Check each line of the listing for the word "please" and report how many lines contain it, giving nothing but the number.

(Beginning of Data listing)

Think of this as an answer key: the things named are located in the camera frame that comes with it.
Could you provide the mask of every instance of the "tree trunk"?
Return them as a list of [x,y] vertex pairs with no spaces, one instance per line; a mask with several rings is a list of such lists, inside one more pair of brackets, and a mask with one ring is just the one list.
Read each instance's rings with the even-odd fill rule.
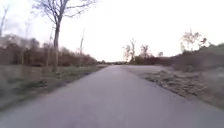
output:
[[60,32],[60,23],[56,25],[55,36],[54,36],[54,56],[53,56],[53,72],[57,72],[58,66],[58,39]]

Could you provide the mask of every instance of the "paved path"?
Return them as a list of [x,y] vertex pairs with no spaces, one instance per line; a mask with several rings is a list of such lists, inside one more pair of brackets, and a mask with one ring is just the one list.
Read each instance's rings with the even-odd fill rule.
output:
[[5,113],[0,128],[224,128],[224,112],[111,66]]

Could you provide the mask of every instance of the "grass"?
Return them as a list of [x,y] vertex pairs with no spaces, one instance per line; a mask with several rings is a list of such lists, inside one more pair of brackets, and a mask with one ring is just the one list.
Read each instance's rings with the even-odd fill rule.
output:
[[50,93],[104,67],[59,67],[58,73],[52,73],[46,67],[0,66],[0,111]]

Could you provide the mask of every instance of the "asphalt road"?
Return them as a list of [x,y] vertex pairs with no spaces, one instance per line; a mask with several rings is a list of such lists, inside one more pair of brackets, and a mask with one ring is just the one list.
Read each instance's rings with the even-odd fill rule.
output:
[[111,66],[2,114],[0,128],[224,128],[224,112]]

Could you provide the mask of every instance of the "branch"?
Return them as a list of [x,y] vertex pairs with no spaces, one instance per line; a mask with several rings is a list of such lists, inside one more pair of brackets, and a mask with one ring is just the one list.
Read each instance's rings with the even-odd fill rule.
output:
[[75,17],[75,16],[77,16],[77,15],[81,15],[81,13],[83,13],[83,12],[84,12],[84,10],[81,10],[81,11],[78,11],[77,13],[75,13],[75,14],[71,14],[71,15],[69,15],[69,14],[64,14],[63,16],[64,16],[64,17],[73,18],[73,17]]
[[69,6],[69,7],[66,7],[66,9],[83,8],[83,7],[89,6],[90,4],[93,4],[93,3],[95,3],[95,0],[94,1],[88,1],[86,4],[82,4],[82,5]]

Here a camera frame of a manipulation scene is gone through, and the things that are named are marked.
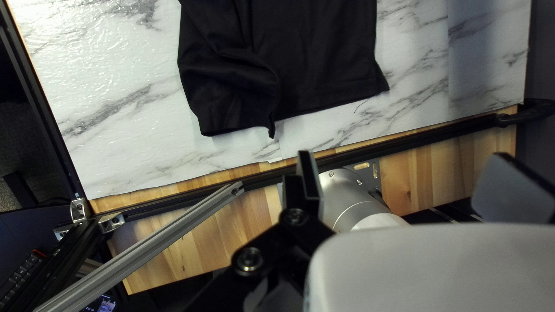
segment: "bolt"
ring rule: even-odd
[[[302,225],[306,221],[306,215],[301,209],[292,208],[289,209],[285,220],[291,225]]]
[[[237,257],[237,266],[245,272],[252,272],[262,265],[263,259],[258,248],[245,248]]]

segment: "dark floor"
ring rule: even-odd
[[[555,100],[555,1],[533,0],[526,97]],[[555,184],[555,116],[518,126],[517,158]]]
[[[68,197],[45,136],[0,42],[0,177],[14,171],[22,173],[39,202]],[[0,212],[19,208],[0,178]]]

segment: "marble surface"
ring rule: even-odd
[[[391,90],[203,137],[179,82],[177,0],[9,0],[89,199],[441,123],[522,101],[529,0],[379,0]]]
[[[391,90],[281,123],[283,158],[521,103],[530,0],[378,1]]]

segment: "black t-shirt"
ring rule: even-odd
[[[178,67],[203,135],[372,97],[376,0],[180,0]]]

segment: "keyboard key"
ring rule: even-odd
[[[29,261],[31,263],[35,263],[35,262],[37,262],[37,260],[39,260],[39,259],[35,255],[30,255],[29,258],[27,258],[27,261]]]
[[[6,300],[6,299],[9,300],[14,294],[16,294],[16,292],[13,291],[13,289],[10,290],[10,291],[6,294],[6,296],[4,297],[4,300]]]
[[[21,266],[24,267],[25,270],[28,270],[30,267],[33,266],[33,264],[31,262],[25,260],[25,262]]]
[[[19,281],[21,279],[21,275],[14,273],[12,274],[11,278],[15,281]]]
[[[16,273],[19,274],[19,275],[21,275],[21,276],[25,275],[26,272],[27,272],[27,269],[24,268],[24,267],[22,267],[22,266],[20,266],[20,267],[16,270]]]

(End of Data listing)
(Beginning of Data listing)

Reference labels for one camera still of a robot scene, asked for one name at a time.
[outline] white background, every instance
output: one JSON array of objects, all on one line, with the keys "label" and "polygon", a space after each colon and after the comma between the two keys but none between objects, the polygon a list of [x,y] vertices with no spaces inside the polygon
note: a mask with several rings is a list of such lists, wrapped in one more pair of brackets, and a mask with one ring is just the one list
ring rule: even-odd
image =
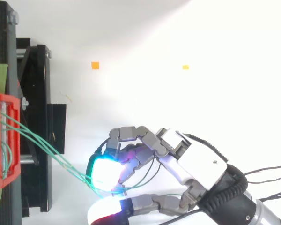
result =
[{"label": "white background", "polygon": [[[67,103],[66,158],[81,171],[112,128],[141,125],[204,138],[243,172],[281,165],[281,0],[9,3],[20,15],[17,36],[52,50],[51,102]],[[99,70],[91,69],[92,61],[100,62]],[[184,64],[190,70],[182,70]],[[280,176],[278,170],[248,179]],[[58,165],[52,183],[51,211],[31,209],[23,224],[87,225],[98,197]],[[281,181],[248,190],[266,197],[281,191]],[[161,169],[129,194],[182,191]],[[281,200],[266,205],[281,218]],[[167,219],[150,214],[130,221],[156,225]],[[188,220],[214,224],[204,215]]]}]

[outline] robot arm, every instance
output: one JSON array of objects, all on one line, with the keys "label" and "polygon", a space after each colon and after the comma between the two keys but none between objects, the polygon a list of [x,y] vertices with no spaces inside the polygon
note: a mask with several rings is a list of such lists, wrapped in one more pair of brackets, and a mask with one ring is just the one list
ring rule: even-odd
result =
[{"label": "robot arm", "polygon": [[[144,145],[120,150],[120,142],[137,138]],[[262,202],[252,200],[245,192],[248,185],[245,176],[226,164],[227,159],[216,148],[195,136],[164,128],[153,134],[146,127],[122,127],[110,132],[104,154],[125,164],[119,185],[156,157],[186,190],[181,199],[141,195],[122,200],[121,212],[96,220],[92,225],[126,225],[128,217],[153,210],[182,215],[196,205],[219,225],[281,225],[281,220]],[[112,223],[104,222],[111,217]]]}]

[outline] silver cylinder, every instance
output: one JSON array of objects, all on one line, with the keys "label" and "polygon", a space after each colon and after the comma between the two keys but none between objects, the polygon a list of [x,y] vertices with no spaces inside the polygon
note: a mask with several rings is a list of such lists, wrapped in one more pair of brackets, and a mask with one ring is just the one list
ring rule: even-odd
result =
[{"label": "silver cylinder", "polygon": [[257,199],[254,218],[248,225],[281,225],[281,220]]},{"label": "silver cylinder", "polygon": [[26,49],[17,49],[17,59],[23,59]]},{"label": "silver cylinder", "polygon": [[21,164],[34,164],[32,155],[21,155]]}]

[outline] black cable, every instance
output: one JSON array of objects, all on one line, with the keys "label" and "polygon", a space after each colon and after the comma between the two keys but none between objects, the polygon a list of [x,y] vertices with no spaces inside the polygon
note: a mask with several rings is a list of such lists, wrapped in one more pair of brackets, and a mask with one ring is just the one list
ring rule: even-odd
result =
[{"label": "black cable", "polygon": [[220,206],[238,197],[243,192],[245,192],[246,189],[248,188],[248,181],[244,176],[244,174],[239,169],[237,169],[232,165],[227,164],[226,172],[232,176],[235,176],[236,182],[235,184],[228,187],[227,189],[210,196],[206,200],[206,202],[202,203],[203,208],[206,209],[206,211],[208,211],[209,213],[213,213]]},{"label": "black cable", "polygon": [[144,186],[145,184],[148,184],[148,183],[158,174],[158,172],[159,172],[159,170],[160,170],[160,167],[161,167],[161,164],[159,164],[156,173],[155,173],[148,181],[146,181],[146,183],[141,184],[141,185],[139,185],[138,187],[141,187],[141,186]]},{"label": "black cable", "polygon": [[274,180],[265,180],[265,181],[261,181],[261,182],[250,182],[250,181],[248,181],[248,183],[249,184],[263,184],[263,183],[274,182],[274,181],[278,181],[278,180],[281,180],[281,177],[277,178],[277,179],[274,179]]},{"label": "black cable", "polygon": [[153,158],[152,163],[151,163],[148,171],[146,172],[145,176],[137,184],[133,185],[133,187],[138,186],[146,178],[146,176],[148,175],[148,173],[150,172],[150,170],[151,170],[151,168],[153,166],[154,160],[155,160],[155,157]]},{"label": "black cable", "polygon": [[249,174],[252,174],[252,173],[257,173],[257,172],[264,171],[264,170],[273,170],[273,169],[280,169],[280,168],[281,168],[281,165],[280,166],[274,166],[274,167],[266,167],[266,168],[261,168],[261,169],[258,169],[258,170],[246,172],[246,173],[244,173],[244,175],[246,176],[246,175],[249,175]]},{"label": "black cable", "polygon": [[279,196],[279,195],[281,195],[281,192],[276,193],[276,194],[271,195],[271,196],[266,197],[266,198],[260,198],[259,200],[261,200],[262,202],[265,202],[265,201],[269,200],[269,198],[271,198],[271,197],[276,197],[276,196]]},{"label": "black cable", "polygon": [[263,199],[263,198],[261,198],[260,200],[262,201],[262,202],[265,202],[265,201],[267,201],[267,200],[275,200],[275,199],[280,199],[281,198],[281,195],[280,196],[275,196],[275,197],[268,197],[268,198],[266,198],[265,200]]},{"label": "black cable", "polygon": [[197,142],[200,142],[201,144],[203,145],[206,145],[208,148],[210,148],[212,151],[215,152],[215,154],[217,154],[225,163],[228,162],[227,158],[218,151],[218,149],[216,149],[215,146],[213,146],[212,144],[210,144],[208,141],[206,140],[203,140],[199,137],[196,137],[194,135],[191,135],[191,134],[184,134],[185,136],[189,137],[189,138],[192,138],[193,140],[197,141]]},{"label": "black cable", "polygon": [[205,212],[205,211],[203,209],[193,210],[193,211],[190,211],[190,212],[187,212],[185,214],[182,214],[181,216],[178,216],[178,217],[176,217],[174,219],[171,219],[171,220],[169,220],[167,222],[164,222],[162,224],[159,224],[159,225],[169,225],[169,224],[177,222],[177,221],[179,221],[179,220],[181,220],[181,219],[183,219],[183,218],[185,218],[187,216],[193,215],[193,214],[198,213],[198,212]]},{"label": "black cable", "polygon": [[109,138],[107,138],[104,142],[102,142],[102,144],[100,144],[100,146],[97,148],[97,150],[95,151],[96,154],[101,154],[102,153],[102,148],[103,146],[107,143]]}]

(End of Data listing)
(Beginning of Data listing)

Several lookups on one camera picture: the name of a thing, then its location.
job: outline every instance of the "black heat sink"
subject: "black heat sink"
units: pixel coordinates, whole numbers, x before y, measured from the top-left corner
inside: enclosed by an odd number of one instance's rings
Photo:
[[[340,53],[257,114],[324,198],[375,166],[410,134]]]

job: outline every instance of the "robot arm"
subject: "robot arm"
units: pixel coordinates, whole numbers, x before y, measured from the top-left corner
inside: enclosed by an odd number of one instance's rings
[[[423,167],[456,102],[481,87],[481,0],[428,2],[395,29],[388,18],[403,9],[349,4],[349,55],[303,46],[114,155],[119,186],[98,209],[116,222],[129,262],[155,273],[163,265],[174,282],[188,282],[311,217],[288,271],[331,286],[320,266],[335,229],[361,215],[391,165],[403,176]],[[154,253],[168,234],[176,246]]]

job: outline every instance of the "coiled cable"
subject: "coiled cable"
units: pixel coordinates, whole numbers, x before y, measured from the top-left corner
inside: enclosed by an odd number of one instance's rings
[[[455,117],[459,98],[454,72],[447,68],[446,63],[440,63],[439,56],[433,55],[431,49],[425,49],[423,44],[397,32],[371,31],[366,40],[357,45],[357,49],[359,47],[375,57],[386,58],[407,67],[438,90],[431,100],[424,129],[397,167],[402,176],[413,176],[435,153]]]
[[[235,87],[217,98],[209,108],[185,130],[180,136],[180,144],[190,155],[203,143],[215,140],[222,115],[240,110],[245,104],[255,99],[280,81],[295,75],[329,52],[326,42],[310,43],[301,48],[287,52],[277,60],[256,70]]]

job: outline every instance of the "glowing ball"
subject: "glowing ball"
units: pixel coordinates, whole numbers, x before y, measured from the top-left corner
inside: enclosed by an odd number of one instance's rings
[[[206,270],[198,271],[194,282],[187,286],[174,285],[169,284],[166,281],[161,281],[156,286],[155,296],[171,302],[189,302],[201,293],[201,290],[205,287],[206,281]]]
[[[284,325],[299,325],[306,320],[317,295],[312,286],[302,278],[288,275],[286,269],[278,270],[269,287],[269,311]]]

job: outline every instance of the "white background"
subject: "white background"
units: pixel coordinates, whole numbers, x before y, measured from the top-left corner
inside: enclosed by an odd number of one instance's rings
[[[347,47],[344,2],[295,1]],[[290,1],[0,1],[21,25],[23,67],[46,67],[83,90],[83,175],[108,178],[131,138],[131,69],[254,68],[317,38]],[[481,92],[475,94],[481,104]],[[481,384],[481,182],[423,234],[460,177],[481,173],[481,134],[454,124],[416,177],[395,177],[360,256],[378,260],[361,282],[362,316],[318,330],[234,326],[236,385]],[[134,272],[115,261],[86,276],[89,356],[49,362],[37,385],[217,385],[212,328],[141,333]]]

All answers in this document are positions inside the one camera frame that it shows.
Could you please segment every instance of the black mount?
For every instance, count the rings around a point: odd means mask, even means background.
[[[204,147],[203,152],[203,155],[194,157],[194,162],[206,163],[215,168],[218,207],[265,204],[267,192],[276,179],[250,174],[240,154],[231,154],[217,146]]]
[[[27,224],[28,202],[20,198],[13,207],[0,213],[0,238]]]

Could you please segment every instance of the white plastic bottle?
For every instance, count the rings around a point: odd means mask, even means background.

(End of Data listing)

*Your solution:*
2